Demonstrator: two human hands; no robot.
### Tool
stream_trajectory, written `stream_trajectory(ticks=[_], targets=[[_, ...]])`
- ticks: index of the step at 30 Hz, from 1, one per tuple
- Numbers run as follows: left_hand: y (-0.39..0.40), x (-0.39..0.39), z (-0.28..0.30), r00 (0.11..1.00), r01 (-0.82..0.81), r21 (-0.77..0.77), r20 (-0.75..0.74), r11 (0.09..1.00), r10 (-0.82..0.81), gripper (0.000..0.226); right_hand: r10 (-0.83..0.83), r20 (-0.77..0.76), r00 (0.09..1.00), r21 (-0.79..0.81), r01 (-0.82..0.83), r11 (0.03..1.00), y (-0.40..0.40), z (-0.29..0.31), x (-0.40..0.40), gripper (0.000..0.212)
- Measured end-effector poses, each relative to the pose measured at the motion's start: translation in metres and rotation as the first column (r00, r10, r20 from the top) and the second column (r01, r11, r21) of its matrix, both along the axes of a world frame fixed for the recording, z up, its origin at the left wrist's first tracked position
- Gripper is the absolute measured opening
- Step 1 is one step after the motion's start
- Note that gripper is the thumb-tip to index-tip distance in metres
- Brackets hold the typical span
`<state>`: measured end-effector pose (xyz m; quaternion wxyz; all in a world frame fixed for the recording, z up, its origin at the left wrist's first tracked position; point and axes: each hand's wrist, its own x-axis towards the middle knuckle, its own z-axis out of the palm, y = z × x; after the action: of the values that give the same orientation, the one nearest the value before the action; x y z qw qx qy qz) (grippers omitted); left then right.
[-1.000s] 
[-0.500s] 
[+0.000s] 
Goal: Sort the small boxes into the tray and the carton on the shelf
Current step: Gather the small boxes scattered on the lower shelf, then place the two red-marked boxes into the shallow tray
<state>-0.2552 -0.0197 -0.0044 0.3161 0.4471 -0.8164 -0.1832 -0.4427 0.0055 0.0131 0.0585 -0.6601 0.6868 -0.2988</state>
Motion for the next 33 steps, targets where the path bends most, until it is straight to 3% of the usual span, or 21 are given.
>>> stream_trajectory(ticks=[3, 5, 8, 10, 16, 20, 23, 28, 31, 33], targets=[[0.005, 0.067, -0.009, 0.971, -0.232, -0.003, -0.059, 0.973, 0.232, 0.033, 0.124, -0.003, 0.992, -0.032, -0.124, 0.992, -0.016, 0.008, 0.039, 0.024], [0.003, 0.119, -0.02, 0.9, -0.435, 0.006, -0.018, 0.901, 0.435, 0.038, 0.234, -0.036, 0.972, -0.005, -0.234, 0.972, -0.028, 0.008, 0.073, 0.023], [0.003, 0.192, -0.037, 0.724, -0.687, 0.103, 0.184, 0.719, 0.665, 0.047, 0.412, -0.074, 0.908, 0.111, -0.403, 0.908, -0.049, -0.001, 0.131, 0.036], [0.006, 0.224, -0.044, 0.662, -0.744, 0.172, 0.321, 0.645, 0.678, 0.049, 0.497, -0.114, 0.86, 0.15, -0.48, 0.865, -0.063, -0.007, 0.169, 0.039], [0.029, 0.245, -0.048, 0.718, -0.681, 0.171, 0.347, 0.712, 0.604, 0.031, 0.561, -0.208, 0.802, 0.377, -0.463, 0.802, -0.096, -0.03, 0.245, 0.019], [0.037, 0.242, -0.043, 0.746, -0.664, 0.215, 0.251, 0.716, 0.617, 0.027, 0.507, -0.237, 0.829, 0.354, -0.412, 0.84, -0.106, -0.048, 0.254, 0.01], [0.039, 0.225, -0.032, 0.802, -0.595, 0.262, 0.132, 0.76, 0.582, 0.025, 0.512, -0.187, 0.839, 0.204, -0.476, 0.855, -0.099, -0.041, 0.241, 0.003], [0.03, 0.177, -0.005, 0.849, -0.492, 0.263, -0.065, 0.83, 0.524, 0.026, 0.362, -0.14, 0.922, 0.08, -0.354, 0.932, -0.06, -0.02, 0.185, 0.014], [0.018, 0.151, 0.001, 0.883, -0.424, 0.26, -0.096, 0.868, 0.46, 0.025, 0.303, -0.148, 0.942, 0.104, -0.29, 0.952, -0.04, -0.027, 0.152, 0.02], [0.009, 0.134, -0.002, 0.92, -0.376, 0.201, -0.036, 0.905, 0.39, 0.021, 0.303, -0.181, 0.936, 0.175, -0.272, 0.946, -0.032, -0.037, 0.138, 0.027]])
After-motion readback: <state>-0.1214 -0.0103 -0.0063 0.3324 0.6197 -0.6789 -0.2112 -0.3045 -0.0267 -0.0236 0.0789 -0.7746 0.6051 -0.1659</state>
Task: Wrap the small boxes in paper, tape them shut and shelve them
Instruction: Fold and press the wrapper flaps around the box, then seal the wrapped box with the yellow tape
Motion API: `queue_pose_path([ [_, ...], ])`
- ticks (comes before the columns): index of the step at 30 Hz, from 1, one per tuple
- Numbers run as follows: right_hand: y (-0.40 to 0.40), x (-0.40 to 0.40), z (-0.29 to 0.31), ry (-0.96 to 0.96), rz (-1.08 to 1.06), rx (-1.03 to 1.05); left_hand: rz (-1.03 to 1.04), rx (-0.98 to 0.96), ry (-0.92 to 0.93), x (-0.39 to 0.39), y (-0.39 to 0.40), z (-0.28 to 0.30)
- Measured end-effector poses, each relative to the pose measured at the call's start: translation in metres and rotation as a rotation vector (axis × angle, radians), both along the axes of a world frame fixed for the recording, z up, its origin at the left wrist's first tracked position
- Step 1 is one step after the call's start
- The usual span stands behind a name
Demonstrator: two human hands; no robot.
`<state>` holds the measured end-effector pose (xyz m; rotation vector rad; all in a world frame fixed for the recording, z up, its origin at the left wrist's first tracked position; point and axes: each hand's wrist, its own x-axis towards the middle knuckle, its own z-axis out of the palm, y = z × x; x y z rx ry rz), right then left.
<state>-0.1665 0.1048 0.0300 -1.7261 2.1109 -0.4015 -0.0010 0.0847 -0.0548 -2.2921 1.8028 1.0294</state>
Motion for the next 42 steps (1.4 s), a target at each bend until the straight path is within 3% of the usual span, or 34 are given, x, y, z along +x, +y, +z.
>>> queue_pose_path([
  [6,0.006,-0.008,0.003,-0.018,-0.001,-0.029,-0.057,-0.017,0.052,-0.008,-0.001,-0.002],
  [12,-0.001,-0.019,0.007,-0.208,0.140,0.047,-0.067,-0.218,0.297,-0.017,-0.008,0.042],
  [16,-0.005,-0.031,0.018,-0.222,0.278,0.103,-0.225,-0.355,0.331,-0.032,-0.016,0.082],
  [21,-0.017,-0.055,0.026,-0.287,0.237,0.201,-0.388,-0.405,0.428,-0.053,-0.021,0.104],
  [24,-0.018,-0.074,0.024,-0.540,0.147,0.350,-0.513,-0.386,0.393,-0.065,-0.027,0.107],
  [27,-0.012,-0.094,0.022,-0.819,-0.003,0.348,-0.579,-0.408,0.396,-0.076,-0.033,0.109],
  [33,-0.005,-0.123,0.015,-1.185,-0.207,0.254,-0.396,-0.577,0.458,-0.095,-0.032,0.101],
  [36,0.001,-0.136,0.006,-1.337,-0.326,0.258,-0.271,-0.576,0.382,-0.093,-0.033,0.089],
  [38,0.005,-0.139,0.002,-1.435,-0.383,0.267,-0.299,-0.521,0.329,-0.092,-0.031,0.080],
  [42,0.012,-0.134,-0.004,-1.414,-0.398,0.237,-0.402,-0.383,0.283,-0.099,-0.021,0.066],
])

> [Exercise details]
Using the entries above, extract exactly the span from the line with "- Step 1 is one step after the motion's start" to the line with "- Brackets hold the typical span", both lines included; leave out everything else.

> [Output of the task]
- Step 1 is one step after the motion's start
- Note that gripper is the thumb-tip to index-tip distance in metres
- Brackets hold the typical span

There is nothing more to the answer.